Discussion and Decision
I. Authorization for Blood Draw
[20] Pedigo argues that, under Indiana Code section 9-30-7-3, law enforcement was not permitted to offer him a chemical test after he had submitted to a portable breath test, which produced a negative result, when they did not have probable cause for intoxication. Indiana Code chapter 9-30-7 addresses a driver's "implied consent in accidents involving serious injury or death." Indiana Code section 9-30-7-3, the specific statute at issue here, provides:
(a) A law enforcement officer shall offer a portable breath test or chemical test to any person who the officer has reason to believe operated a vehicle that was involved in a fatal accident or an accident involving serious bodily injury. If
(1) the results of a portable breath test indicate the presence of alcohol;
(2) the results of a portable breath test do not indicate the presence of alcohol but the law enforcement officer has probable cause to believe the person is under the influence of a controlled substance or another drug; or
(3) the person refuses to submit to a portable breath test;
the law enforcement officer shall offer a chemical test to the person.

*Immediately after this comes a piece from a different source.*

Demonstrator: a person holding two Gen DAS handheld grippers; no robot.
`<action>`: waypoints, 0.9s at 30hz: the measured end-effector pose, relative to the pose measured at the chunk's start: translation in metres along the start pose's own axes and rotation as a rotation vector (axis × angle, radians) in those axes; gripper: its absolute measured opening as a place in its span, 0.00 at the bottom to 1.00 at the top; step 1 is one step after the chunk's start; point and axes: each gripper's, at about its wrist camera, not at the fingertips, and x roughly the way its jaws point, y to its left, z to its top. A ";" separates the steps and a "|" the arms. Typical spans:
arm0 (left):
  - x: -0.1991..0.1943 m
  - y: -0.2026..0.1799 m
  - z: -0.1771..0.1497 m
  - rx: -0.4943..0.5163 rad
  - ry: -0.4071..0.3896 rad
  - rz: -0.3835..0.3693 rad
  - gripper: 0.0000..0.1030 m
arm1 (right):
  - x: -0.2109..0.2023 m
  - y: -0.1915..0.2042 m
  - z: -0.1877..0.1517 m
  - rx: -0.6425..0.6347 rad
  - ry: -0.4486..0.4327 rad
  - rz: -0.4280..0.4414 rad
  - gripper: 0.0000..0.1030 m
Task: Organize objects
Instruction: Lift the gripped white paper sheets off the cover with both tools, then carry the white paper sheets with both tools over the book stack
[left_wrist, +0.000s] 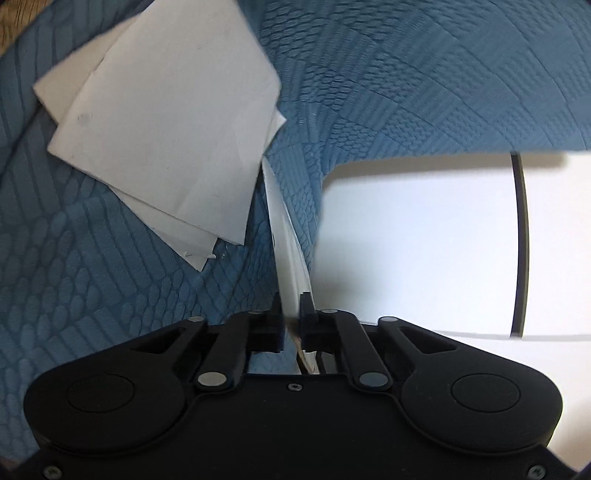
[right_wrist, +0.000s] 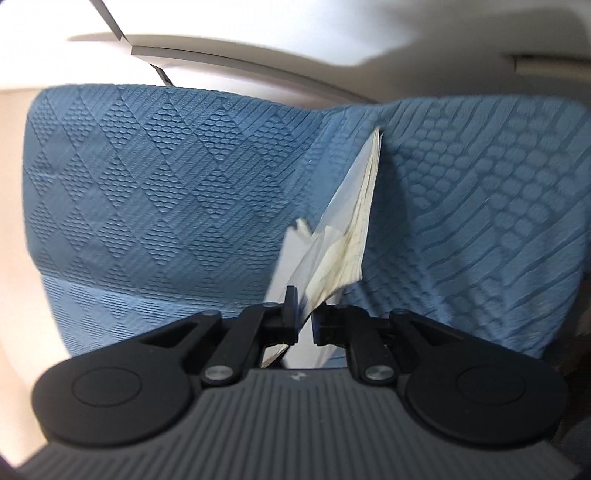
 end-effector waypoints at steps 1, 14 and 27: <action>-0.004 -0.005 -0.003 0.024 -0.004 0.009 0.03 | -0.001 0.001 -0.001 -0.011 -0.007 -0.020 0.14; -0.060 -0.074 -0.030 0.317 -0.082 0.097 0.03 | -0.011 0.039 -0.015 -0.124 -0.055 -0.070 0.13; -0.151 -0.109 -0.039 0.396 -0.154 0.085 0.06 | -0.028 0.121 -0.046 -0.262 -0.016 -0.061 0.12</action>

(b) A law enforcement officer may offer a person more than one (1) portable breath test or chemical test under this section. However, all chemical tests must be administered within three (3) hours after the fatal accident or the accident involving serious bodily injury.
Pedigo asserts that subsection 9-30-7-3(a)(2) "should be read to say that where a [portable breath test] result is negative but there is still probable cause for intoxication, police shall obtain a blood sample; however, where a [portable breath test] result is negative and there is no probable cause for intoxication, police may not seek a blood sample." Appellant's Br. at 14-15 (emphasis in original).
[21] Pedigo's argument on appeal raises a question of law, which we consider de novo. Bridges v. State , 109 N.E.3d 453, 455 (Ind. Ct. App. 2018). When interpreting a statute, we must first determine whether the statutory language is clear and unambiguous. Trout v. State , 28 N.E.3d 267, 271 (Ind. Ct. App. 2015). If it is, we will not apply any rules of construction other than to require that words and phrases be given their plain, ordinary, and usual meanings. Taylor v. State , 7 N.E.3d 362, 365 (Ind. Ct. App. 2014). However, if a statute is susceptible to multiple interpretations, it is deemed ambiguous and open to judicial construction. Id. "In interpreting the statute, ‘we will attempt to determine and give effect to the intent of the legislature, and to that end, we read provisions of a statute together so that no part is rendered meaningless if it can be harmonized with the remainder of the statute.’ " Id. (quoting Dykstra v. City of Hammond, 985 N.E.2d 1105, 1107 (Ind. Ct. App. 2013), trans. denied ). We read the statute as a whole, avoiding excessive reliance on a strict, literal meaning or the selective reading of individual words. Adams v. State , 960 N.E.2d 793, 798 (Ind. 2012).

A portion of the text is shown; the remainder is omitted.